Ich habe epische Diskussionen von Tech-Nerds zu den Leistungsgrenzen von Verbrennermotor, Elektroauto und Wasserstoff verfolgt, habe mir angehört, was Experten zu Energiesystemen oder Baustoffen der Zukunft zu sagen haben, oder die Bedeutung von Ökosystemen für die Landwirtschaft der Zukunft erkundet.

So sehr habe ich mich mit diesen Fragen befasst, dass mein Nervensystem anfing, sich eine ganze utopische Gesellschaft mit einer utopischen Wirtschaft, utopischen Warenströmen, sozialen Innovationen, also Lösungen aus aller Welt zusammen zu reimen.

Die Falle:

Ich glaube an Technologie. Aber jede technische Lösung muss sich im konkreten Anwendungsfall in ein System komplexer Wechselwirkungen einfügen und dort funktionieren.

Wenn ich als Porsche-Fahrer als besonderes Angebot künstliches Benzin nutze, das über x Verfahrensschritte quasi aus Wasser und CO2 entsteht, mag das für Porsche ein praktikables Geschäftsmodell sein und für mich ein angenehmes Gefühl, weil ich mit meinem Verbrenner die Luft weniger verschmutze als andere und kein zusätzliches CO2 verursache, zumindest, wenn die Firma, der ich vertraue, nicht mogelt.

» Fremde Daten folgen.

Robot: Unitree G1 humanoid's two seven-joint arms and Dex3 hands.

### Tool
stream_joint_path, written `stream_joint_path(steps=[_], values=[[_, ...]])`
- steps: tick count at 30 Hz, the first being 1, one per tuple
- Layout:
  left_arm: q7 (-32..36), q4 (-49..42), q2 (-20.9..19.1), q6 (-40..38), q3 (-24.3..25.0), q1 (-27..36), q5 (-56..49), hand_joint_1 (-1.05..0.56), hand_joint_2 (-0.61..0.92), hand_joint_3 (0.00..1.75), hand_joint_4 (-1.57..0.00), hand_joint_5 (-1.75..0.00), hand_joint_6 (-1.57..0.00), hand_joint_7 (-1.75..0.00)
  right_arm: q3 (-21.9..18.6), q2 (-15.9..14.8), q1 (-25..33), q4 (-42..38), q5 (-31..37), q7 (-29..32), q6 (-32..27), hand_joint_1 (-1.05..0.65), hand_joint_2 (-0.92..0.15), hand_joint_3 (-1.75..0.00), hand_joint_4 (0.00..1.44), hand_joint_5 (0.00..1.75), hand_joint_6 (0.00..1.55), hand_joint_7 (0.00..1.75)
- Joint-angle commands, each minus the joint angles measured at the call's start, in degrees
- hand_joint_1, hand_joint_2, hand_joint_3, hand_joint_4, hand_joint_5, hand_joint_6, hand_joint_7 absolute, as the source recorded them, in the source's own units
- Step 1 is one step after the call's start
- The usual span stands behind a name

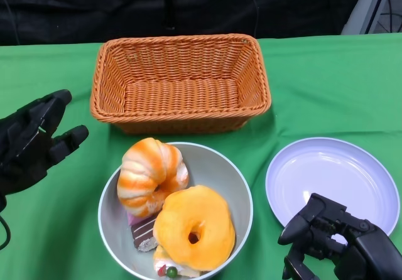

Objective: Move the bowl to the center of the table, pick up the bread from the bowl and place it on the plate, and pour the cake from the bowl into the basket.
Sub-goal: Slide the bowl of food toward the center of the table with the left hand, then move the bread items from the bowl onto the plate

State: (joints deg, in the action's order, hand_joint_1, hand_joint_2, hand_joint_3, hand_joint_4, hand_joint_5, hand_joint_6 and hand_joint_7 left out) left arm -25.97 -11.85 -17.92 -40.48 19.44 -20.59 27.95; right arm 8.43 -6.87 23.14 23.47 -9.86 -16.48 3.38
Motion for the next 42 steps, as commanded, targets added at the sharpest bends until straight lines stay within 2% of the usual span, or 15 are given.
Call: stream_joint_path(steps=[1,2,3,4,6,15,16,19,22,24,28,31,35,40,42], values=[[0.75,0.89,-0.62,1.19,-0.18,0.78,-0.38,-0.59,0.92,0.31,-0.22,-0.09,-0.19,-0.06,-0.34,-0.38,0.16,0.56,-0.30,-0.04,0.09,-0.02,-0.46,-1.10,0.62,1.61,0.55,1.37],[0.74,0.88,-0.61,1.23,-0.19,0.79,-0.39,-0.59,0.92,0.31,-0.22,-0.09,-0.19,-0.06,-0.34,-0.38,0.16,0.56,-0.30,-0.04,0.09,-0.02,-0.45,-1.10,0.62,1.61,0.55,1.37],[1.28,0.95,0.78,9.49,-0.33,3.70,-3.18,-0.59,0.92,0.31,-0.22,-0.09,-0.19,-0.06,-0.51,-0.46,0.18,0.51,-0.46,-0.18,0.25,-0.02,-0.45,-1.11,0.62,1.61,0.55,1.37],[1.55,0.80,1.92,16.50,-0.36,6.12,-5.36,-0.44,0.92,0.21,-0.54,-0.15,-0.53,-0.11,-0.68,-0.55,0.20,0.47,-0.59,-0.29,0.34,-0.02,-0.45,-1.11,0.62,1.61,0.55,1.37],[1.61,-0.14,3.32,25.74,-0.29,8.95,-7.73,-0.31,0.92,0.13,-0.79,-0.15,-0.79,-0.10,-0.96,-0.66,0.19,0.44,-0.86,-0.44,0.24,-0.01,-0.45,-1.11,0.62,1.62,0.54,1.37],[-1.84,-8.77,3.43,45.65,-0.81,10.72,-9.72,-0.14,0.92,0.16,-1.13,-0.29,-1.15,-0.16,-1.60,-0.53,0.03,-0.43,-1.42,-1.31,0.86,-0.01,-0.46,-1.10,0.62,1.62,0.54,1.36],[-2.32,-9.46,3.40,46.66,-0.79,10.69,-9.45,-0.14,0.92,0.18,-1.14,-0.34,-1.17,-0.17,-1.61,-0.55,0.04,-0.43,-1.26,-1.28,0.89,0.00,-0.46,-1.10,0.61,1.62,0.54,1.36],[-3.57,-11.08,3.20,49.25,-0.84,10.63,-9.10,-0.12,0.92,0.25,-0.97,-0.82,-1.23,-0.15,-1.60,-0.63,0.11,-0.24,-0.83,-1.05,0.65,-0.01,-0.46,-1.10,0.61,1.61,0.54,1.36],[-4.12,-12.75,2.80,53.45,-1.17,10.73,-10.24,-0.09,0.92,0.32,-0.89,-1.06,-1.25,-0.17,-1.63,-0.50,0.11,-0.54,-1.26,-1.35,1.05,0.00,-0.46,-1.10,0.62,1.61,0.54,1.36],[-4.28,-13.42,2.58,55.43,-1.41,10.79,-10.59,-0.09,0.92,0.33,-0.86,-1.14,-1.25,-0.18,-1.69,-0.51,0.15,-0.69,-1.36,-1.49,1.35,0.00,-0.47,-1.10,0.62,1.61,0.54,1.36],[-4.29,-14.01,2.06,58.72,-1.91,11.42,-11.34,-0.08,0.92,0.34,-0.79,-1.28,-1.23,-0.24,-2.05,-0.72,0.44,-0.49,-1.26,-1.50,1.48,-0.02,-0.46,-1.10,0.62,1.61,0.54,1.36],[-4.14,-14.57,1.84,60.88,-2.24,11.82,-12.06,-0.09,0.92,0.33,-0.75,-1.33,-1.08,-0.52,-2.25,-0.86,0.57,-0.23,-1.33,-1.62,1.35,-0.02,-0.46,-1.10,0.61,1.61,0.53,1.37],[-4.91,-15.97,1.99,64.08,-2.50,11.93,-12.36,-0.08,0.92,0.34,-0.73,-1.35,-0.98,-0.69,-2.59,-0.96,0.70,-0.19,-1.44,-1.84,1.91,-0.03,-0.45,-1.11,0.61,1.61,0.53,1.37],[-5.52,-16.72,2.19,65.46,-2.84,11.82,-11.85,-0.09,0.92,0.34,-0.72,-1.35,-0.95,-0.73,-2.68,-1.20,0.71,0.96,-0.78,-1.58,1.76,-0.06,-0.45,-1.10,0.59,1.57,0.51,1.34],[-5.12,-16.49,2.51,65.14,-2.80,11.84,-11.44,-0.08,0.92,0.34,-0.72,-1.35,-0.95,-0.74,-2.68,-1.82,0.33,3.32,-0.22,-1.19,-0.15,-0.08,-0.46,-1.05,0.54,1.49,0.48,1.28]])
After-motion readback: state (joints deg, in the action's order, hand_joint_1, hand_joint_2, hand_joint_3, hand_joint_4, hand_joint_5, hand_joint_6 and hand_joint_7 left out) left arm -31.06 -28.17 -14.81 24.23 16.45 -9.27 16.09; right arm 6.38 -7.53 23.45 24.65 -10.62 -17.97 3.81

Was aber passiert, wenn ich versuche, dies Angebot für alle interessierten Bürger:Innen auszurollen, die wie ich gerne bei ihnem Verbrenner bleiben würden? Dann wird es ziemlich schnell ziemlich teuer - oder herausfordernd.

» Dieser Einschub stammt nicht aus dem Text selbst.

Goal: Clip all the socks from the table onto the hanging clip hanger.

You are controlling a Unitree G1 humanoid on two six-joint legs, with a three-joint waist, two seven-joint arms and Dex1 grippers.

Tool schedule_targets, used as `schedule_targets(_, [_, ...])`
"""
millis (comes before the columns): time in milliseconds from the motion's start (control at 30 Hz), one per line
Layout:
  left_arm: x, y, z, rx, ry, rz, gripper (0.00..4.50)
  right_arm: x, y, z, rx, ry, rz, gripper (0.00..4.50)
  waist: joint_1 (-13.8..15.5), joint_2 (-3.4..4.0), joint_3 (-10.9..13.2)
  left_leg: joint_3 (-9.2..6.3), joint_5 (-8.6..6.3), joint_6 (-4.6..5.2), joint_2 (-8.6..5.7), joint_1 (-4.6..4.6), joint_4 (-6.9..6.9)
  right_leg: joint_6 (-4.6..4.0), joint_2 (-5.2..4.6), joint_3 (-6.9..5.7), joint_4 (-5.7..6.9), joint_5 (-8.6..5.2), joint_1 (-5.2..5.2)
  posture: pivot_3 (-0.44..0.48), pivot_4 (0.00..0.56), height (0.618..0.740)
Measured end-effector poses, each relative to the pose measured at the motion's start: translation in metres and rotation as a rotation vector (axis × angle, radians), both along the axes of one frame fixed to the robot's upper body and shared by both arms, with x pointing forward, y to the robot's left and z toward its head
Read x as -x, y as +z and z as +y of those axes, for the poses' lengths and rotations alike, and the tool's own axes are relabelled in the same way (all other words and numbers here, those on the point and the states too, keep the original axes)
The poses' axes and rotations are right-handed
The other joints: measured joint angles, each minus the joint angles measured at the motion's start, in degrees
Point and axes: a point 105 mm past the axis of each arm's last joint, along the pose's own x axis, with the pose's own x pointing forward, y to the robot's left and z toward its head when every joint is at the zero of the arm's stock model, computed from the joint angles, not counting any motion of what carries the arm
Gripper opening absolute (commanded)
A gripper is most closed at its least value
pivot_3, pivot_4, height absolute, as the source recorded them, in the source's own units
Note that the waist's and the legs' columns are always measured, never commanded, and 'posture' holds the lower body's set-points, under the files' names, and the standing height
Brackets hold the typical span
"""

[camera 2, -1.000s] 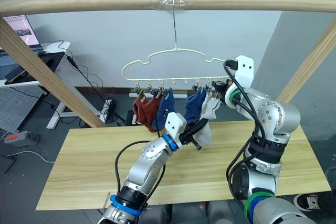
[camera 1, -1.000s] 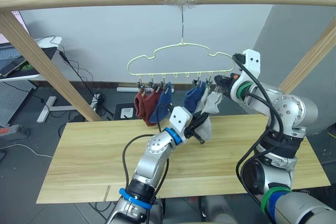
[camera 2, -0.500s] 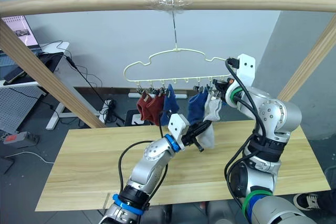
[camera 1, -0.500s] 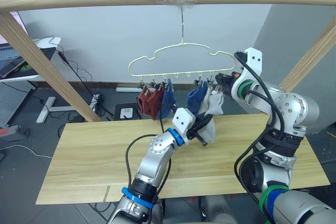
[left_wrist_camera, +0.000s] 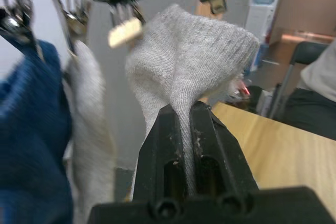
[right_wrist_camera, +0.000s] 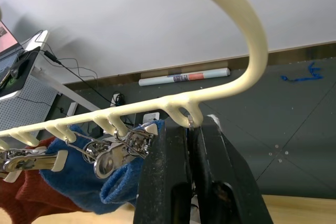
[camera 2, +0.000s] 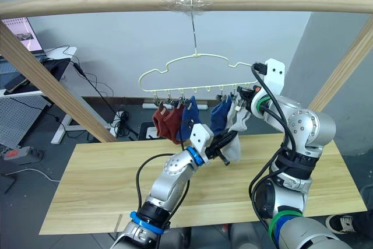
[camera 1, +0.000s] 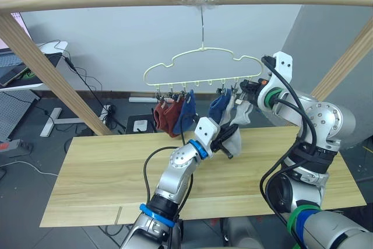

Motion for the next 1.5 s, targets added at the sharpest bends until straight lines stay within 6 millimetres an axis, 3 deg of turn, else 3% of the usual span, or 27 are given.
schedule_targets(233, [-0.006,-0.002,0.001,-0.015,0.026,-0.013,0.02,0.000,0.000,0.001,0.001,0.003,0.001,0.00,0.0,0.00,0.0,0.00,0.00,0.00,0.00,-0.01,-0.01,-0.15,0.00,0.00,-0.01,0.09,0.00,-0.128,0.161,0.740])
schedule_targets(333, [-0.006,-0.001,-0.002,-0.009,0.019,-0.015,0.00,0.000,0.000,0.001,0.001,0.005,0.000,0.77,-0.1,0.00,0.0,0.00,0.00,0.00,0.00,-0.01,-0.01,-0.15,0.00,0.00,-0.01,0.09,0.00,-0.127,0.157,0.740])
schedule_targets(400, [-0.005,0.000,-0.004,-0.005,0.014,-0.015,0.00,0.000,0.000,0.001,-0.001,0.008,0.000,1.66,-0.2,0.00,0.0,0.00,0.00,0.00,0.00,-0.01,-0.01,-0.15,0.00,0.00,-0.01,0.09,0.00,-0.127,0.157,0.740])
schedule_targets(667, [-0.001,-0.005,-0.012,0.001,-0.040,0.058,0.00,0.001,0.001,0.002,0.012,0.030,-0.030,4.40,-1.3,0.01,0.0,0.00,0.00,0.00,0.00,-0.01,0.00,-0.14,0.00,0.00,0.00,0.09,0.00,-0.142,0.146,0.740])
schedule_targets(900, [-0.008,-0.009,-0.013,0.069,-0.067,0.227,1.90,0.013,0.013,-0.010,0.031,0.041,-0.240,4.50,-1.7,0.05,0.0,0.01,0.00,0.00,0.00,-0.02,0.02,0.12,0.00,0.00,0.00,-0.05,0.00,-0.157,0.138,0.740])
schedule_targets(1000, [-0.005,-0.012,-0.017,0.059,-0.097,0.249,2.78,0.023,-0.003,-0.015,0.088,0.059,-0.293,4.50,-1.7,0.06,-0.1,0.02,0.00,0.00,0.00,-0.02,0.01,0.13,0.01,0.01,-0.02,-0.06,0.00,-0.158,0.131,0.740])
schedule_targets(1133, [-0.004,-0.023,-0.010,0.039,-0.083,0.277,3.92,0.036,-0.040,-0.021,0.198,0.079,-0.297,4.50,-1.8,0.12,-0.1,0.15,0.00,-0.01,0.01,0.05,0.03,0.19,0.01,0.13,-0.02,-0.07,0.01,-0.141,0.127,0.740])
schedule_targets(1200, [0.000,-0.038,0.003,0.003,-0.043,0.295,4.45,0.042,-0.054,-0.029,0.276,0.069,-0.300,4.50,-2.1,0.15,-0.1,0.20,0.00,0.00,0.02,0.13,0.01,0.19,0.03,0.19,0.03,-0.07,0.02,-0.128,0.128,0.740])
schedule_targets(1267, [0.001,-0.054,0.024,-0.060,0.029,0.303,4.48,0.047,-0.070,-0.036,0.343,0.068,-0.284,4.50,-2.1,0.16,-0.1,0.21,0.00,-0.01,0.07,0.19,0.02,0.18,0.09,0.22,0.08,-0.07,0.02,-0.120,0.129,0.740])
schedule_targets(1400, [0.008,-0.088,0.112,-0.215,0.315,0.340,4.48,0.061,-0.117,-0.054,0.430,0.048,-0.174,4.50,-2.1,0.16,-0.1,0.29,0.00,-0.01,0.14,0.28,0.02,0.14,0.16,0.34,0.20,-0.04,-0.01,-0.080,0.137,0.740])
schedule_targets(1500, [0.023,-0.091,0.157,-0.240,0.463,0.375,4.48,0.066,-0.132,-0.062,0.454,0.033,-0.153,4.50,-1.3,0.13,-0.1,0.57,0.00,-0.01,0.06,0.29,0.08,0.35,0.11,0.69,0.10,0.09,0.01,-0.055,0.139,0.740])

Wollten wir in Deutschland all das zusätzliche künstliche Benzin herstellen, das dafür gebraucht wird, bräuchten wir so ziemlich allen erneuerbaren Strom, den wir haben, und kämen mit der Dekarbonisierung der anderen Bereiche nicht mehr voran. Würden wir mit der gleichen Menge Strom Batterie-Autos betreiben, kämen wir wesentlich weiter und hätten geringere Kosten, weil E-Autos energieeffizienter sind und all die aufwendigen Arbeitsschritte, die auf die Stromproduktion folgen, hier wegfallen.